Master Clinician Reviews are invited submissions that are theoretical or critical analyses of the literature written by a senior member in the field. These reviews are usually narrative rather than systematic and are expected to be more practical in nature using a case-based introduction of 1-3 paragraphs. Authors should strive to make their reviews as current as possible. Inquiries about writing a Master Clinician Review can be made by emailing firstname.lastname@example.org. Master Clinician Reviews should be no longer than 3,000 words with ≤ 50 references.
Translations are invited submissions that attempt to bridge gaps between child and adolescent psychiatry and other professional and scientific disciplines. By casting a broad net, the series brings to the readership other knowledge and perspectives, promoting an exchange of information and ideas among researchers, clinicians and other professionals, scientists, and policy makers. It places empirically derived information into language that is broadly accessible and relevant to those who may be less familiar with the topic and consider scientific controversies and their implications for those who are involved with the care of children with psychiatric disorders. Inquiries about submitting a Translations manuscript should be submitted to email@example.com. Translations should be no longer than 1,500 words with ≤ 9 references.
Clinical Perspectives are invited submissions that shed a new and focused light on topics within child and adolescent psychiatry. A Clinical Perspective should demand that readers look at problems, controversies, or tenets of the field from a new vantage point; it should prompt readers to wonder how they could have missed or overlooked this singular side of a story or issue. Pieces published in this section may include such themes as doctor-patient relationships, social systems, innovative educational or therapeutic programs, or diagnostic dilemmas. Although citations and references may be included, Clinical Perspectives should not be a review of existing literature. A Clinical Perspective will not necessarily relate to articles within the same issue, but could represent responses or reactions to articles published earlier. Inquiries about submitting a Clinical Perspectives manuscript can be made by emailing firstname.lastname@example.org. Clinical Perspectives should be no longer than 1,500 words with ≤ 9 references.
Editorials are invited submissions that comment on full-length articles published in the same issue, putting them into context within the larger frame of pediatric mental health and related literature. Editorial submissions are 750-1,200 words with ≤ 9 references.
Commentaries are invited submissions that comment on issues relevant to the scope of the Journal and pediatric mental health, but not otherwise explicitly covered in the issue. Commentary submissions are 750-1,200 words with ≤ 9 references.

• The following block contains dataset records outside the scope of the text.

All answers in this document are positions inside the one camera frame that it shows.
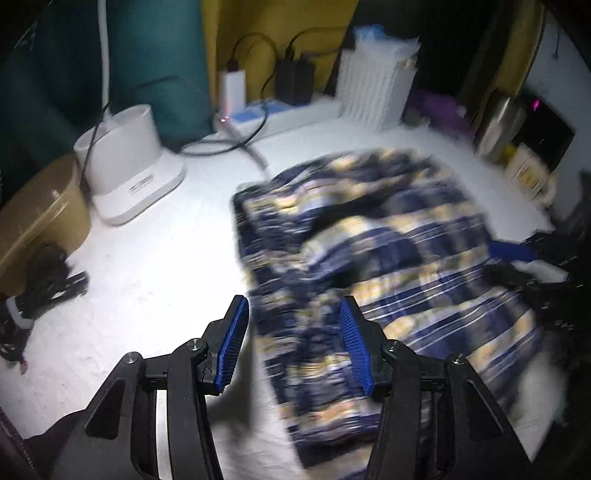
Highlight white foam mat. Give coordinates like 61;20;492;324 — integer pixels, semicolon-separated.
0;99;568;480

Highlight cream printed mug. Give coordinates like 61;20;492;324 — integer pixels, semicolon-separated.
505;143;555;201

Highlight white plastic basket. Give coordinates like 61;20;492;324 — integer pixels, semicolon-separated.
335;39;421;132

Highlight teal curtain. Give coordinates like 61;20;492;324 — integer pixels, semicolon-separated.
0;0;109;195

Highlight black screen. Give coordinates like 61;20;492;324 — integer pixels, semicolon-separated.
522;90;575;174

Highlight black power bank cable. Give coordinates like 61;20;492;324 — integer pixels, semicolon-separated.
283;27;348;64

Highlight steel tumbler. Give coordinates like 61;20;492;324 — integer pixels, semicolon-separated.
475;95;525;162

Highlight purple cloth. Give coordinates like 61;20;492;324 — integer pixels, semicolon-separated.
406;90;472;134

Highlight black cable bundle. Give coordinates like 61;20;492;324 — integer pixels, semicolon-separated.
0;244;90;365

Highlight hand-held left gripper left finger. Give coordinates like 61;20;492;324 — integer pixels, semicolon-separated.
51;294;252;480

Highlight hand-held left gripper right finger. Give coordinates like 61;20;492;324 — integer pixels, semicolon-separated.
338;295;532;480

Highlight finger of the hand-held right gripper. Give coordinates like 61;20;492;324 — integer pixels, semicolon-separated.
487;240;539;264

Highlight black lamp cable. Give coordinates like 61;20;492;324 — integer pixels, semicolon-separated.
81;76;271;160

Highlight white desk lamp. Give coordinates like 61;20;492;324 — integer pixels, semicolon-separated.
73;0;187;227

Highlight clear plastic bag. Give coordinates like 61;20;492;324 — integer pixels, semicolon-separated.
353;25;393;47

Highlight black power adapter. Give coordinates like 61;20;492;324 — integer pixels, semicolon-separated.
276;60;315;106

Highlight black charger cable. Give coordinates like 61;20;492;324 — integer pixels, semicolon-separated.
229;31;279;101

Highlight white charger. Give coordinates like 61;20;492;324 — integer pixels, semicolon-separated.
221;69;246;121

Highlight blue plaid pants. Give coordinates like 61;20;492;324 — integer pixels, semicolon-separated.
231;148;546;467

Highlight tan round container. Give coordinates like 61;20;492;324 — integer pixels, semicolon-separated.
0;152;92;296

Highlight white power strip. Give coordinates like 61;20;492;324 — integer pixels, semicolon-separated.
213;95;345;137

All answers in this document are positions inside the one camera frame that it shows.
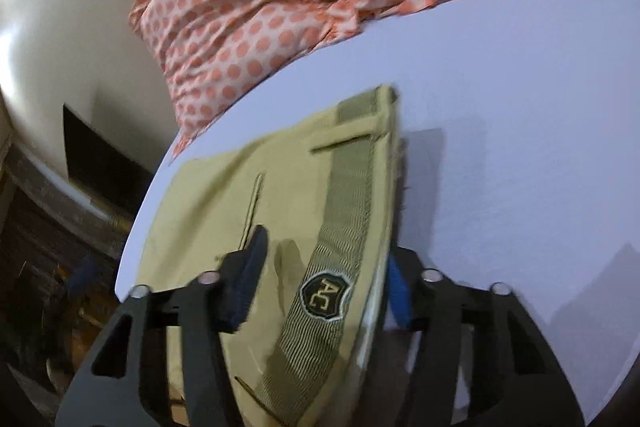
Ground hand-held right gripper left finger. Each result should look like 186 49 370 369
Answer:
56 224 271 427

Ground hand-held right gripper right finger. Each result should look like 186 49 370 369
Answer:
372 243 586 427

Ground khaki pants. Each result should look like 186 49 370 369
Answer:
134 83 404 427

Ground white bed sheet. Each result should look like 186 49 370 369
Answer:
114 0 640 427

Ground dark wooden furniture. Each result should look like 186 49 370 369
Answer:
0 104 156 408

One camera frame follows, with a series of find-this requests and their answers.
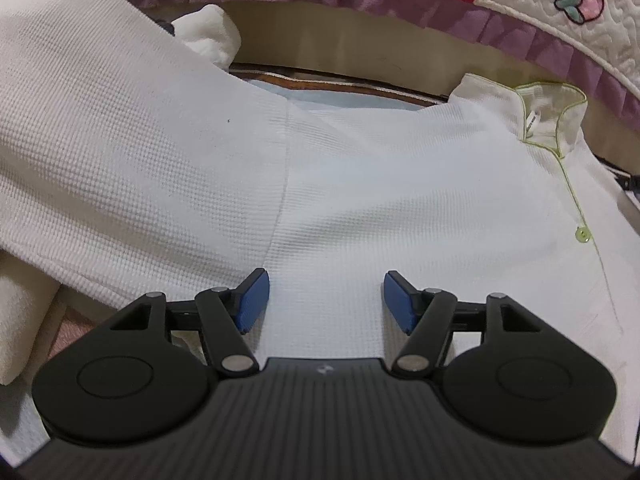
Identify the dark cloth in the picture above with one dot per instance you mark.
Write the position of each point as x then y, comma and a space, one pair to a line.
625, 170

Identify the white waffle shirt green trim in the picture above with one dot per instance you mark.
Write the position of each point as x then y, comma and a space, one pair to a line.
375, 185

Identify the smooth cream cloth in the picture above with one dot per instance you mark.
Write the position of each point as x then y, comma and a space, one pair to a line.
25, 320

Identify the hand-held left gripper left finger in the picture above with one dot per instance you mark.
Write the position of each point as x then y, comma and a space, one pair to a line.
252, 302

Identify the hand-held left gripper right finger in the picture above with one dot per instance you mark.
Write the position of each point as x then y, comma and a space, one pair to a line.
400, 305

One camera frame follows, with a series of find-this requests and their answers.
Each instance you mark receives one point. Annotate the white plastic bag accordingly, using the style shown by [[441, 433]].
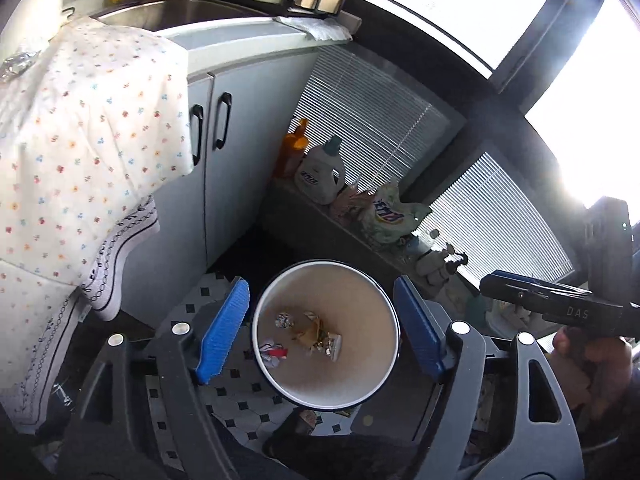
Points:
[[320, 27]]

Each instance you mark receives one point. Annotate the white kitchen cabinet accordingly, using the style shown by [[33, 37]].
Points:
[[240, 110]]

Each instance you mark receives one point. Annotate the person's right hand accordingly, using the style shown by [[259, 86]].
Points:
[[607, 370]]

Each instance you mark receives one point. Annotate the crumpled red white wrapper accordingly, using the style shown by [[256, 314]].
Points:
[[273, 353]]

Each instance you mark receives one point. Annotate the crumpled clear plastic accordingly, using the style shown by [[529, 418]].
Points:
[[15, 65]]

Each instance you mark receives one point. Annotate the pink refill pouch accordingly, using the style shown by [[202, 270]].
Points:
[[350, 202]]

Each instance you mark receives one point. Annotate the white detergent jug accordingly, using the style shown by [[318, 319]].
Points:
[[320, 175]]

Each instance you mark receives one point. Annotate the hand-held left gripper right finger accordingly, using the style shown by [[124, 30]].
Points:
[[417, 332]]

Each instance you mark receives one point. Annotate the crumpled brown paper wrapper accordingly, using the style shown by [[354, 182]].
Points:
[[310, 329]]

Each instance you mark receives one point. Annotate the crumpled foil ball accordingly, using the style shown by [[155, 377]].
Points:
[[284, 320]]

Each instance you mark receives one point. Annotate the floral white tablecloth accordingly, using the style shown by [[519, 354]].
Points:
[[85, 160]]

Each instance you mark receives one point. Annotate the embroidered white cloth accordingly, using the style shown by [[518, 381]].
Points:
[[107, 280]]

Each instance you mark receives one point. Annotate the orange bottle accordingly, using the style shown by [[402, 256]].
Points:
[[291, 152]]

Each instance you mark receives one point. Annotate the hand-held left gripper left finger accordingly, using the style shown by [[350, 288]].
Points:
[[222, 332]]

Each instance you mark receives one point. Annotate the white window blind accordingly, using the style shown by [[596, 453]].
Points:
[[365, 110], [500, 220]]

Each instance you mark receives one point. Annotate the white round trash bin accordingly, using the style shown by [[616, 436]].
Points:
[[340, 380]]

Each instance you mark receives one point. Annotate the printed detergent refill bag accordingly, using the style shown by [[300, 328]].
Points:
[[392, 215]]

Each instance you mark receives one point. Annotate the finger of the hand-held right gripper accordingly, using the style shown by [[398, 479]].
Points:
[[510, 294], [525, 278]]

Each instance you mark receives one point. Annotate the steel sink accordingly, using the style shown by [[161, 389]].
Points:
[[200, 12]]

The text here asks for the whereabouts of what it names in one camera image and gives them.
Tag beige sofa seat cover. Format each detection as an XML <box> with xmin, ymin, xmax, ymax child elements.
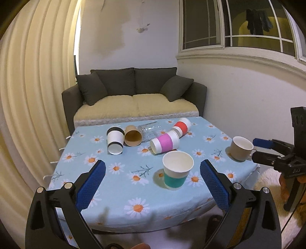
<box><xmin>73</xmin><ymin>93</ymin><xmax>199</xmax><ymax>127</ymax></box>

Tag dark hanging clothes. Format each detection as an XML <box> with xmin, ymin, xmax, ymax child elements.
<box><xmin>246</xmin><ymin>9</ymin><xmax>273</xmax><ymax>35</ymax></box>

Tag dark grey sofa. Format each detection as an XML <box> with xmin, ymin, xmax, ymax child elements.
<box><xmin>62</xmin><ymin>67</ymin><xmax>207</xmax><ymax>136</ymax></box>

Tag brown paper cup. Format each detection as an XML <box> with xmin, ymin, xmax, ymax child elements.
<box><xmin>124</xmin><ymin>125</ymin><xmax>142</xmax><ymax>147</ymax></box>

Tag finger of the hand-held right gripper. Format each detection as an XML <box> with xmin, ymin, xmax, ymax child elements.
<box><xmin>252</xmin><ymin>150</ymin><xmax>285</xmax><ymax>168</ymax></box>
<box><xmin>253</xmin><ymin>138</ymin><xmax>295</xmax><ymax>156</ymax></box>

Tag white fluffy rug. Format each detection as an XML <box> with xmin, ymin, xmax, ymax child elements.
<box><xmin>253</xmin><ymin>168</ymin><xmax>306</xmax><ymax>240</ymax></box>

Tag black and white paper cup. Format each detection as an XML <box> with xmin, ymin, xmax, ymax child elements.
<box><xmin>107</xmin><ymin>127</ymin><xmax>125</xmax><ymax>155</ymax></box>

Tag dark grey throw pillow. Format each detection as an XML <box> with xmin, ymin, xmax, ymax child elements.
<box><xmin>160</xmin><ymin>76</ymin><xmax>194</xmax><ymax>102</ymax></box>
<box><xmin>76</xmin><ymin>71</ymin><xmax>108</xmax><ymax>106</ymax></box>

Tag blue daisy print tablecloth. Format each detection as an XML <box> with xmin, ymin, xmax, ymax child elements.
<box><xmin>44</xmin><ymin>116</ymin><xmax>261</xmax><ymax>249</ymax></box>

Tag pink and white paper cup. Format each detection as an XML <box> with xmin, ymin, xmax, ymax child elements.
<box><xmin>150</xmin><ymin>130</ymin><xmax>180</xmax><ymax>155</ymax></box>

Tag clear plastic cup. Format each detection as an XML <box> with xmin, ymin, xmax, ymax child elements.
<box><xmin>138</xmin><ymin>122</ymin><xmax>165</xmax><ymax>142</ymax></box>

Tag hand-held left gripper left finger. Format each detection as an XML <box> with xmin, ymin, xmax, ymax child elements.
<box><xmin>25</xmin><ymin>160</ymin><xmax>107</xmax><ymax>249</ymax></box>

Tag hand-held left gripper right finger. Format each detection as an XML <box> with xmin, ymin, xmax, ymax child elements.
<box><xmin>199</xmin><ymin>159</ymin><xmax>281</xmax><ymax>249</ymax></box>

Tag white framed window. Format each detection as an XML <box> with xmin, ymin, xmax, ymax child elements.
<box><xmin>176</xmin><ymin>0</ymin><xmax>306</xmax><ymax>63</ymax></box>

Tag cream pleated curtain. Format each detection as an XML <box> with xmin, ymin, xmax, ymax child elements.
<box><xmin>0</xmin><ymin>0</ymin><xmax>82</xmax><ymax>216</ymax></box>

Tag red and white paper cup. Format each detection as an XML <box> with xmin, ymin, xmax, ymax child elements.
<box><xmin>173</xmin><ymin>117</ymin><xmax>192</xmax><ymax>138</ymax></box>

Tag teal and white paper cup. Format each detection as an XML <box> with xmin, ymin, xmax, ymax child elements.
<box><xmin>162</xmin><ymin>151</ymin><xmax>194</xmax><ymax>190</ymax></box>

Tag beige ceramic mug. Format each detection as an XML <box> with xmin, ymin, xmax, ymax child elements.
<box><xmin>230</xmin><ymin>136</ymin><xmax>257</xmax><ymax>161</ymax></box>

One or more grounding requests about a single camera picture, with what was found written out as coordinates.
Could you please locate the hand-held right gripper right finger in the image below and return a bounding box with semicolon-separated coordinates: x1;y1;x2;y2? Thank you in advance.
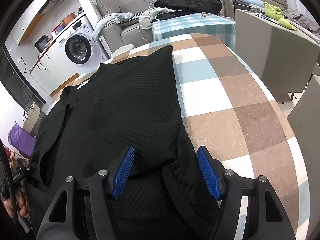
197;145;297;240

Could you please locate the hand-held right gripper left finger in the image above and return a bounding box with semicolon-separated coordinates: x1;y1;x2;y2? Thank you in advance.
35;145;135;240

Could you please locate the black knit sweater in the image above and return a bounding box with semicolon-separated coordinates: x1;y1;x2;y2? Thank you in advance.
26;45;227;240

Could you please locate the person's left hand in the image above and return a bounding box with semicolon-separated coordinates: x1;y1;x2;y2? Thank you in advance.
4;180;32;218

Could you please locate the purple bag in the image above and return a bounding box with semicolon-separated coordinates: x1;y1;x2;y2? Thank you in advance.
7;121;38;158

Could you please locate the wicker basket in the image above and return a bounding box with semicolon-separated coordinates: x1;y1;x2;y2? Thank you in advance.
21;102;42;133

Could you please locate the brown checked tablecloth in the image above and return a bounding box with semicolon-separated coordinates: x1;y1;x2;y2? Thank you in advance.
47;33;309;240

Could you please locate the white cabinet with wooden top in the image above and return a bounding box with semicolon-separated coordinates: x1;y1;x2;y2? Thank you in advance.
29;39;80;98

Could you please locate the grey chair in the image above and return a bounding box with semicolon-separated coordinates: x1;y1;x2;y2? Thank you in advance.
286;75;320;145

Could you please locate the black pot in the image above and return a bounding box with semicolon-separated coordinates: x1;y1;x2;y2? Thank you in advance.
34;35;48;53

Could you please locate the white washing machine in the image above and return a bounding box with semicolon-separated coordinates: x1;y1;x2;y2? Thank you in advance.
54;14;105;65

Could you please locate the grey cabinet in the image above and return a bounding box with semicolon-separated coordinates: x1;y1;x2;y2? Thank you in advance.
234;8;320;94

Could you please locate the grey sofa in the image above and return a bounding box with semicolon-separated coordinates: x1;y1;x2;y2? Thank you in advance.
96;0;235;53

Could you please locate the blue checked tablecloth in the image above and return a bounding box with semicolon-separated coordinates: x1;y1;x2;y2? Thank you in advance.
152;14;237;52

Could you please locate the grey blanket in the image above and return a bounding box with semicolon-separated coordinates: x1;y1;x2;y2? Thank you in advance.
91;12;137;42

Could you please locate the houndstooth pillow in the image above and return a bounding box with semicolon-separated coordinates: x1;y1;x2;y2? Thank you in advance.
120;11;148;27

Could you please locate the white cloth pile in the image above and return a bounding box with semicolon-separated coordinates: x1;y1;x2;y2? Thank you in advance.
137;7;170;29

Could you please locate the black bag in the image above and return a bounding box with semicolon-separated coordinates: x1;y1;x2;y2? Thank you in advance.
155;9;195;20

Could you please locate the brown bowl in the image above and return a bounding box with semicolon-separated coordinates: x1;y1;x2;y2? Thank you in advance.
61;12;77;27

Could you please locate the black jacket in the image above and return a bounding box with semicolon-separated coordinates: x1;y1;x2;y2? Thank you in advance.
153;0;222;15

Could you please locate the green toy figure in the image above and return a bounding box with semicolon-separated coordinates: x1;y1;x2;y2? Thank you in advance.
263;2;298;30

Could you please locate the grey bedding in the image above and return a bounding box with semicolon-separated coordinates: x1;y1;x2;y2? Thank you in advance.
282;8;320;37

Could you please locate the black cable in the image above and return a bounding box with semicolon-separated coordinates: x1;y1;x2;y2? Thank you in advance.
0;140;19;220

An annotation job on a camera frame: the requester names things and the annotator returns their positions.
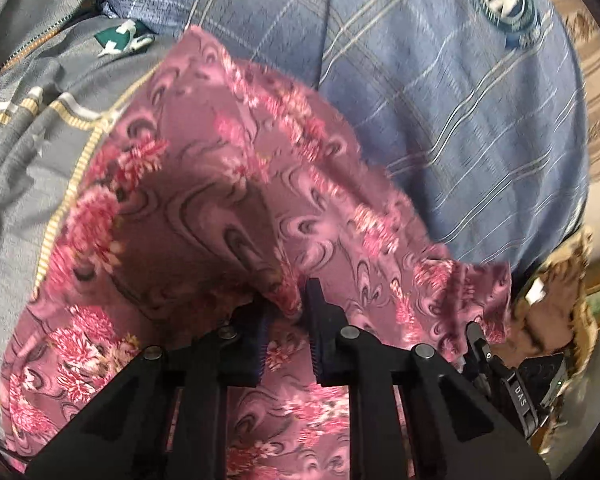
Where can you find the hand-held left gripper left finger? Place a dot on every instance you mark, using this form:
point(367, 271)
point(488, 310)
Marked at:
point(259, 355)

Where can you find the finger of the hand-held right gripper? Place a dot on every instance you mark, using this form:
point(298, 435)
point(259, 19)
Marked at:
point(476, 340)

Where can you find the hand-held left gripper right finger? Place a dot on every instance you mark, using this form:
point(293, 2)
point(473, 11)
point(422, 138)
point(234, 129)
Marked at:
point(316, 355)

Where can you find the pink floral garment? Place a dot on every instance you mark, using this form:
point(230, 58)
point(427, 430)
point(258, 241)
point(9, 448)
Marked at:
point(205, 185)

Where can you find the brown cloth with white label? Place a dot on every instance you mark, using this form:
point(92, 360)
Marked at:
point(555, 310)

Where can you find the blue plaid pillow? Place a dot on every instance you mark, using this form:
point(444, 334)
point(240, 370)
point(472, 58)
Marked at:
point(430, 110)

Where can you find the beige striped pillow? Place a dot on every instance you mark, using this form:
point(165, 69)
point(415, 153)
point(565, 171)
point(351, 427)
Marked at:
point(597, 85)

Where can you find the grey bedsheet with green star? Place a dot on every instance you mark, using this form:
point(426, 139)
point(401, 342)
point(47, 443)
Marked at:
point(30, 170)

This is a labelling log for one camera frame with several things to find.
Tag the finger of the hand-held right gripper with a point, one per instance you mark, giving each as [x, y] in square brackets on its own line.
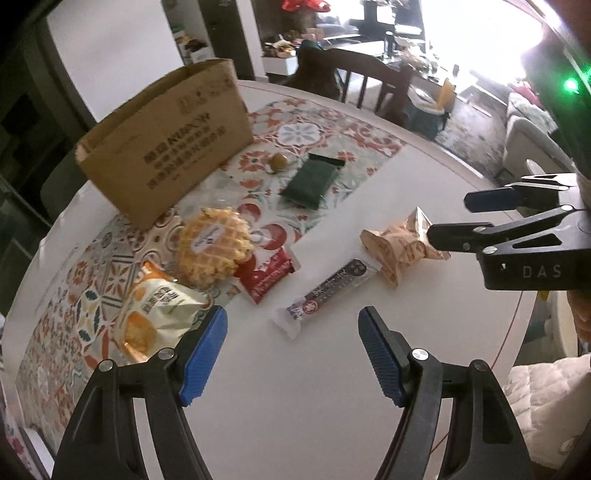
[457, 237]
[489, 199]

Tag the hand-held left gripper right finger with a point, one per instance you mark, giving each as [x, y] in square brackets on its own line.
[378, 355]

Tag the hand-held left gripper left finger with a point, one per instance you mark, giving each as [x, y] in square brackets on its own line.
[203, 355]

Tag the brown paper snack bag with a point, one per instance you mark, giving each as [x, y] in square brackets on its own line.
[397, 249]

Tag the yellow cake snack bag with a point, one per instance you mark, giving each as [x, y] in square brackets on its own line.
[152, 309]

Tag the brown cardboard box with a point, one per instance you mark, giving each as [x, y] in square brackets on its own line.
[161, 147]

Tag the person's right hand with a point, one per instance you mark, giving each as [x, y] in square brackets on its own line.
[582, 314]

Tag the grey sofa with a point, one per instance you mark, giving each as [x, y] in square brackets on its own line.
[531, 138]

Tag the black and white snack bar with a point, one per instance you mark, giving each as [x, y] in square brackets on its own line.
[323, 295]

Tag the red snack packet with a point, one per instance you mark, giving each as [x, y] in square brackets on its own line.
[265, 277]

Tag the teal basket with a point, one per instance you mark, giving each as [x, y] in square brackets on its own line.
[427, 115]

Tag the round waffle packet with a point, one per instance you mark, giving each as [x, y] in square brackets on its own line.
[212, 249]

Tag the white quilted cushion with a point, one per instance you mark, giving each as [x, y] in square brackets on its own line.
[549, 406]

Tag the dark green snack packet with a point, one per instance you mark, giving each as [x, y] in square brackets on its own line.
[309, 182]

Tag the dark wooden chair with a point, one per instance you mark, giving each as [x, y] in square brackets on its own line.
[369, 69]

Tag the patterned table mat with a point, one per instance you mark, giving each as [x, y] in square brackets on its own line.
[295, 134]

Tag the dark green cloth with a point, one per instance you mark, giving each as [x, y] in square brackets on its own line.
[316, 69]

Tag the grey upholstered chair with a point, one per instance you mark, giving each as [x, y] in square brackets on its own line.
[60, 189]

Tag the white low cabinet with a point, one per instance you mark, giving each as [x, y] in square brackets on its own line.
[279, 62]

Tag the red balloon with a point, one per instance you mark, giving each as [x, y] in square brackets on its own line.
[304, 4]

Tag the white shelf unit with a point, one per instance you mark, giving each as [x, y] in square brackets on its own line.
[189, 44]

Book Forum submissions need to be approved by the Book Forum Assistant Editors. Inquiries are welcome at email@example.com. In general, a book review engages with the narrative and the argument of the book, extracting useful, interesting, and/or provocative themes and points of view. It then discusses critically, providing an incisive description of the book's strengths, weaknesses, and utility. When relevant, it considers how the book affects practice, interventions, how clinicians speak with patients, etc. Book Forum submitters should feel free to use a structured or an unstructured format and to use examples and quotations from the book. Book Forum submissions are 900-1,200 words and should include cover letter, title page, blinded review, and Manuscript Submission Form.
JAACAP invites reader comments on published articles, case reports, brief summaries of original research and quality improvement projects as well as issues of concern and interest to child and adolescent psychiatry. The editor reserves the right to solicit and publish responses from the authors of articles and from others, in response to letters; the author(s) of the original letter waive(s) the right to review or respond to those responses. JAACAP will acknowledge receipt of letters but reserves the right to decide not to publish the letter. Letters should be blinded, no longer than 750 words with ≤ 5 references.
Case conferences are a presentation of evidence-based assessment and treatment of a clinical problem relevant to the practice of child and adolescent psychiatry. These submissions need to be approved by the Deputy Editor for Clinical Content. Submissions in this area should include a concise case vignette including the assessment methods used, presentation of the clinical problem while highlighting key questions, evidence-based treatment approaches including reference to current treatment guidelines, and the authors' overall recommendations. Headings should include: Case Vignette, Key Questions, Treatment Approach, and Recommendations. Inquiries about submitting a Case Conference manuscript can be made by emailing firstname.lastname@example.org. Case Conferences should be no longer than 1,500 words with ≤ 9 references.
JAACAP welcomes interesting images and original artwork by children and youth, including but not limited to those who have personally struggled with mental health challenges. Artwork should be sized to a 4 x 6 ratio or able to be cropped to that size, and may be in either portrait or landscape orientation. Files must be high resolution (at least 300 dpi), and uploaded as .jpg, .png, .tiff, or .pdf. Include a title page, artwork, description of the art with the option of also including a brief biography of the artist (< 250 words), and release form (available at www.jaacap.org).
AACAP Official Action
JAACAP publishes certain official actions of the American Academy of Child and Adolescent Psychiatry, including presidential addresses, practice guidelines, and memorials. Articles of this nature do not undergo JAACAP peer review, but are published as approved by AACAP. The AACAP Committee on Quality Issues welcomes comments on the guidelines and their applicability to clinical practice. Suggestions about topics for future parameters are also welcome. Please direct all comments/suggestions to the AACAP Clinical Practice Department at 202.966.7300 or email@example.com.
EDITORIAL POLICIES AND ETHICAL CONSIDERATIONS
The authors must certify that their article is original, has been written by the stated authors, has not been published previously, and is not under consideration for publication by another journal. These and other warranties are attested to at the time of submission and when the Manuscript Submission Form is signed.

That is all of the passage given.